• **Assignment**:
All of the listing should be output exactly, apart from the pictures.

• **Data section**:
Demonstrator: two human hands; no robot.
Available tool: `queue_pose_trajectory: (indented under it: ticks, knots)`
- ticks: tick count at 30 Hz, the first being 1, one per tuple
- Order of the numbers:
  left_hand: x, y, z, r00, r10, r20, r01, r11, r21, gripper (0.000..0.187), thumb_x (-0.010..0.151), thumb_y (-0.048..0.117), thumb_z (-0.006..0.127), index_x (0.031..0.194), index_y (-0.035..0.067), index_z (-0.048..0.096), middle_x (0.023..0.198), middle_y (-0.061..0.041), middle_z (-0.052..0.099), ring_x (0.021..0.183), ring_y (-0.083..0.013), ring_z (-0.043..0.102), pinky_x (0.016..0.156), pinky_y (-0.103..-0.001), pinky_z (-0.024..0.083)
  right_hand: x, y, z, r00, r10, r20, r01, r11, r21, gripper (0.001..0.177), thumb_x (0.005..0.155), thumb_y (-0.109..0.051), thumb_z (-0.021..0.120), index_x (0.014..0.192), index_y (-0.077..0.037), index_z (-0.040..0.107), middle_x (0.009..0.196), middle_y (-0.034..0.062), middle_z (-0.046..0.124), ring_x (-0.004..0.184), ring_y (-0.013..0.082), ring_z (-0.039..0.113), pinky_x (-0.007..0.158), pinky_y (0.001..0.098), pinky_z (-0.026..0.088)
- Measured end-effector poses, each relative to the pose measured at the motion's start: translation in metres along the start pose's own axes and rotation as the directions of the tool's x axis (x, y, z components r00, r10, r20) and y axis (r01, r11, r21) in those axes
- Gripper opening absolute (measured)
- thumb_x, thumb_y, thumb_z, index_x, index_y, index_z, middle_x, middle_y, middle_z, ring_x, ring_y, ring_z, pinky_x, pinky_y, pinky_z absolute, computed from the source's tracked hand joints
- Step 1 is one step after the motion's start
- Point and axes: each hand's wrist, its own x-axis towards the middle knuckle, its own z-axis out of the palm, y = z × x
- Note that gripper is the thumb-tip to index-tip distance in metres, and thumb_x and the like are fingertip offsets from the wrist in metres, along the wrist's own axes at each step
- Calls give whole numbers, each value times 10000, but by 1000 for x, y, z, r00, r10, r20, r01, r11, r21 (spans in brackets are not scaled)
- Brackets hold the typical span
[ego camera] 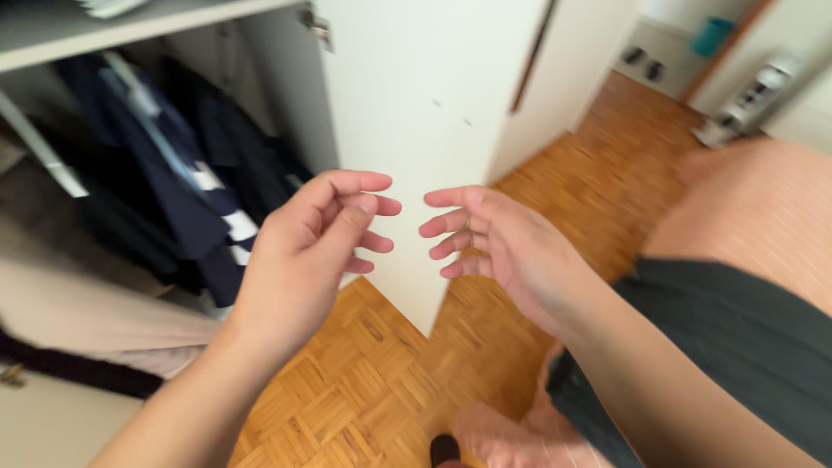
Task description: The person opens a wardrobe and removes several garments one by one, including a dark shirt, a polo shirt, a puffer jacket, a windbreaker, and two plaid shirts. Each item is taken off its hanger and placed on the bed.
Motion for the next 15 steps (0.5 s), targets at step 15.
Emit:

• **Answer space**:
Demonstrator: two human hands; no robot.
Available tool: `queue_pose_trajectory: (indented under it: ticks, knots)`
- ticks: tick count at 30 Hz, the first being 1, one per tuple
- Order of the numbers:
  left_hand: x, y, z, r00, r10, r20, r01, r11, r21, gripper (0.000..0.187), thumb_x (-0.010..0.151), thumb_y (-0.048..0.117), thumb_z (-0.006..0.127), index_x (0.031..0.194), index_y (-0.035..0.067), index_z (-0.048..0.096), middle_x (0.023..0.198), middle_y (-0.061..0.041), middle_z (-0.052..0.099), ring_x (0.021..0.183), ring_y (-0.083..0.013), ring_z (-0.043..0.102), pinky_x (0.016..0.156), pinky_y (-0.103..-0.001), pinky_z (-0.024..0.083)
  right_hand: x, y, z, r00, r10, r20, r01, r11, r21, gripper (0.001..0.177), thumb_x (0.005..0.155), thumb_y (-0.109..0.051), thumb_z (-0.021..0.120), index_x (0.014..0.192), index_y (-0.077..0.037), index_z (-0.040..0.107), middle_x (0.009..0.196), middle_y (-0.034..0.062), middle_z (-0.046..0.124), ring_x (-0.004..0.184), ring_y (-0.013..0.082), ring_z (-0.039..0.113), pinky_x (-0.007..0.158), pinky_y (0.001..0.098), pinky_z (-0.026..0.088)
- Measured end-effector poses, each relative to the pose measured at the motion's start: translation in metres along the start pose's own axes and rotation as the directions of the tool's x axis (x, y, z components r00, r10, r20) and y axis (r01, r11, r21) in those axes
- Gripper opening absolute (measured)
- thumb_x, thumb_y, thumb_z, index_x, index_y, index_z, middle_x, middle_y, middle_z, ring_x, ring_y, ring_z, pinky_x, pinky_y, pinky_z absolute, computed from the source's tracked hand joints
- Step 1 is one step after the motion's start
- Point and axes: each hand's wrist, its own x-axis towards the middle knuckle, its own z-axis out of the palm, y = z × x
- Note that gripper is the thumb-tip to index-tip distance in metres, and thumb_x and the like are fingertip offsets from the wrist in metres, along the wrist's own axes at each step
- Calls give whole numbers, each value times 10000, but by 1000 for x, y, z, r00, r10, r20, r01, r11, r21 (spans in brackets are not scaled)
- Brackets hold the typical span
[ego camera] 
Task description: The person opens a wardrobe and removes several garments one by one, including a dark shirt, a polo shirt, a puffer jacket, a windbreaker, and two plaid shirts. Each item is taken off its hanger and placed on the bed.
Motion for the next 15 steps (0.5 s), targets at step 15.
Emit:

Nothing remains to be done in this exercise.